Treatments for Cerebral Palsy

In the previous section, we talked about Prognosis and Life Expectancy for Cerebral Palsy. On this page, we will continue with a discussion of the treatment options that are available for Cerebral Palsy. You will learn about medication, therapy, and surgery treatments that may significantly improve the condition of a child with Cerebral Palsy.

This information has been compiled from government sources, medical sources, and from consulting with experts on Cerebral Palsy. 

Keep reading to learn more about treatment options for Cerebral Palsy.

Treatments for Cerebral Palsy

It can feel devastating when a child is diagnosed with cerebral palsy. Parents often have many questions about what they can do next to help improve their child’s condition. Fortunately, although Cerebral Palsy is a permanent condition, a long term treatment plan can significantly improve the life of people with cerebral palsy. 

Early intervention and a well crafted treatment plan are key to getting a child the right care to help their specific symptoms.

Medication

Children with Cerebral Palsy often have problems with poor muscle tone. Either their limbs are too rigid or too floppy, or sometimes their coordination is limited. Problems with muscle control sometimes be addressed through medication. Medication can be used to improve motor functioning and help manage pain.

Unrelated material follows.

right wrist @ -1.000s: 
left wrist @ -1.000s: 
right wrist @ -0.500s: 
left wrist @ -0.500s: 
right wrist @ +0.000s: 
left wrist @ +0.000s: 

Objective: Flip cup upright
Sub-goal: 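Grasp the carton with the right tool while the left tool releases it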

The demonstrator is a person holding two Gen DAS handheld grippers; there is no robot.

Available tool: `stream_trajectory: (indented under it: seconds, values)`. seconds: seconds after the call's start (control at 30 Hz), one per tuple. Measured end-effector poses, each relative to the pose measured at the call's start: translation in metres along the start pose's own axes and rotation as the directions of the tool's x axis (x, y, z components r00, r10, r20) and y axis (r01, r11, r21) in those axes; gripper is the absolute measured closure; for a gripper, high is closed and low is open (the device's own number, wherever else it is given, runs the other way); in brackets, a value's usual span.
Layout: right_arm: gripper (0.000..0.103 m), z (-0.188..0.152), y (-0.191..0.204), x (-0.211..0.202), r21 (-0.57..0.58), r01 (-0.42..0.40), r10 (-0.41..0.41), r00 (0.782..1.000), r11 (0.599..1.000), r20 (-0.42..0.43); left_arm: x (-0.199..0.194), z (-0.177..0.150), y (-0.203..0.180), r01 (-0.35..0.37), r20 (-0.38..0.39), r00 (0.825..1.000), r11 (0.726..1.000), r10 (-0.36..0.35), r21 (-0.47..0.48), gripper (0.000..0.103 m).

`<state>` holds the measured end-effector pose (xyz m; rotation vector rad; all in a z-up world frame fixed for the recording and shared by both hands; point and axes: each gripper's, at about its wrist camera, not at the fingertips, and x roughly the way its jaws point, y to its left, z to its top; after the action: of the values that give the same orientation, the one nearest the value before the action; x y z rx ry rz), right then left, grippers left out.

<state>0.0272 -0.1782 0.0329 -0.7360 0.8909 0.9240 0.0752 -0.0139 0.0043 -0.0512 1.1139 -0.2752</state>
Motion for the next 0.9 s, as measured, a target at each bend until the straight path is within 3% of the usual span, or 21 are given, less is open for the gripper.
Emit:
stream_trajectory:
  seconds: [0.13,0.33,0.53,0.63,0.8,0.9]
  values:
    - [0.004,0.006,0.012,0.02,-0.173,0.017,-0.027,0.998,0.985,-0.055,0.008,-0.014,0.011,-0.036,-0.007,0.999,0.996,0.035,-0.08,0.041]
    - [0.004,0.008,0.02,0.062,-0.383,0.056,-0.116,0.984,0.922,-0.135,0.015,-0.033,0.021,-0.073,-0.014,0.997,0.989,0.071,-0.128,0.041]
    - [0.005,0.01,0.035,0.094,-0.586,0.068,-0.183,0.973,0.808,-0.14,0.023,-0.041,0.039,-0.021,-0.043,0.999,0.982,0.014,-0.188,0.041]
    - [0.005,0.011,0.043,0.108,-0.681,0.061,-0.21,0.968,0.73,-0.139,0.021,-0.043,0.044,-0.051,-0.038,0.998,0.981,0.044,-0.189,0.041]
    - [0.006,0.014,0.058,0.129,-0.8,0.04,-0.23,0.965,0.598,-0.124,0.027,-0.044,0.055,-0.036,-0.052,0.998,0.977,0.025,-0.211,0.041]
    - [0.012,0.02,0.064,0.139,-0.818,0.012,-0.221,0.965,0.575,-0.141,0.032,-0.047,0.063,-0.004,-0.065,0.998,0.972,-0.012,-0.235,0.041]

Muscle and Nerve Injections

OnabotulinumtoxinA (Botox, Dysport) and other medication may be injected into the muscles or nerves to help treat tight muscles. Side effects can include difficulty breathing, swallowing, pain, and flu-like symptoms. 

Oral Muscle Relaxants

Diazepam (Valium), tizanidine (Zanaflex), baclofen (Gablofen and Lioresal), and dantrolene (Dantrium) are drugs commonly used to relax muscles. 

Side effects of these drugs can include irregular blood pressure, liver damage, a general drowsiness, excessive drooling, and dependency risks.

Therapy

Therapy treatment plans include a wide and vibrant network of options for helping improve Cerebral Palsy. Some forms of therapy focus on the physical challenges children with Cerebral Palsy face, while other forms of therapy focus on the emotional and mental challenges. 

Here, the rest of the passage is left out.